Barton Biggs on hedgehogging, mug's games, and why investment management is the most overcompensated business in the world.

Barton Biggs on hedgehogging, mug's games, and why investment management is the most overcompensated business in the world.

The Hedgehog View the full article (PDF)

Introduction

“The fox knows many things, but the hedgehog knows one big thing.” If the originator of that ancient saying had known Barton Biggs, author of the new book HedgeHogging, he might have put it a little differently: “The fox knows many things, but the hedgehog is shorting the fox’s position.”

Why leave the security of 30 years at Morgan Stanley for the extreme unpredictability of a start-up hedge fund? As far as Barton Biggs was concerned back in 2003, why not? He knew the business from his initial foray in the late 1960s as co-founder of the hedge fund Fairfield Partners. At Morgan Stanley, he had already accomplished everything he could have hoped for, and he wasn’t particularly enamored of a retired, take-it-easy, lots-of-golf lifestyle.
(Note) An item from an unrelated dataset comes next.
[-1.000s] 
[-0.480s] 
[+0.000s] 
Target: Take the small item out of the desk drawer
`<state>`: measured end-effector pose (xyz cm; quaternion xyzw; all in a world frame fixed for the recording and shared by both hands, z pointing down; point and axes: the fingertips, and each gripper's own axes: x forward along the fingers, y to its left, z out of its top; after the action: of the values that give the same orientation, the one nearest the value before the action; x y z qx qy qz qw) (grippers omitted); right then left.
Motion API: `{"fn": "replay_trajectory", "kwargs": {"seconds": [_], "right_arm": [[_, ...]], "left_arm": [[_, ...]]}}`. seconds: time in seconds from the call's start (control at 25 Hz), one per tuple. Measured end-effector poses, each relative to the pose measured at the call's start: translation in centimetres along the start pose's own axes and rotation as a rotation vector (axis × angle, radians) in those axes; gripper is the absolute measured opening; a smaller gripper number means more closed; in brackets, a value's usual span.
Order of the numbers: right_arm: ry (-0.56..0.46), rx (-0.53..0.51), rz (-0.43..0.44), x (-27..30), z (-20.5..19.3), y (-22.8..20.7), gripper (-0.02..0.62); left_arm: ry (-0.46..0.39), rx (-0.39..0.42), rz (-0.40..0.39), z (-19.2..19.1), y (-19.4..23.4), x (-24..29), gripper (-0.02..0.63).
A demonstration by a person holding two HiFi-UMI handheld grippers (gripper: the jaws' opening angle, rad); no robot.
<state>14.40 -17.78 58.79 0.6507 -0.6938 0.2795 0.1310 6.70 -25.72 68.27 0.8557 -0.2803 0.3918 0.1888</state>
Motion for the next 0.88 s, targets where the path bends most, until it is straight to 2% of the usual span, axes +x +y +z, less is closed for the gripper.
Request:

So, he decided to make a fresh start. Since Traxis Partners was launched by Biggs and his two partners just under three years ago, the hedge fund’s assets under management have grown to US$1.5 billion (an increase of 55 percent from inception). It hasn’t been all roses— see, for instance, the chapter in HedgeHogging called “Short Selling Is Not for Sissies”— but Biggs is back to doing what he most loves: pure, hands-on money management.

About Barton Biggs

Though he was born with a “silver investment spoon” in his mouth, Barton Biggs didn’t get interested in investing until he found himself at loose ends a few years out of college. His father told him to read Benjamin Graham’s Security Analysis once and then again. He was hooked, finished at the top of his business school class, and went to work as an analyst at EF Hutton in 1961.

Just four years later, he launched a hedge fund, Fairfield Partners, which he left in 1973 to become a managing director and general partner at Morgan Stanley. Biggs spent the next 30 years at Morgan Stanley.

He was the firm’s first research director. He also established Morgan Stanley Investment Management in 1975 and served as its chairman for 30 years. Institutional Investor magazine named him to its All-America Research Team 10 times, and from 1996 to 2003, he was voted the top-ranked global strategist.

By the mid-1990s, Morgan Stanley Asset Management was annually adding more new institutional accounts than any of its competitors. Biggs also was a member of the five-man executive committee that ran Morgan Stanley until its merger with Dean Witter in 1996.

In June 2003, Biggs left Morgan Stanley. He and two colleagues, Cyril Moulle- Berteaux and Madhav Dhar, formed Traxis Partners—the largest new hedge fund of 2003. Traxis now has more than US$1 billion in assets under management.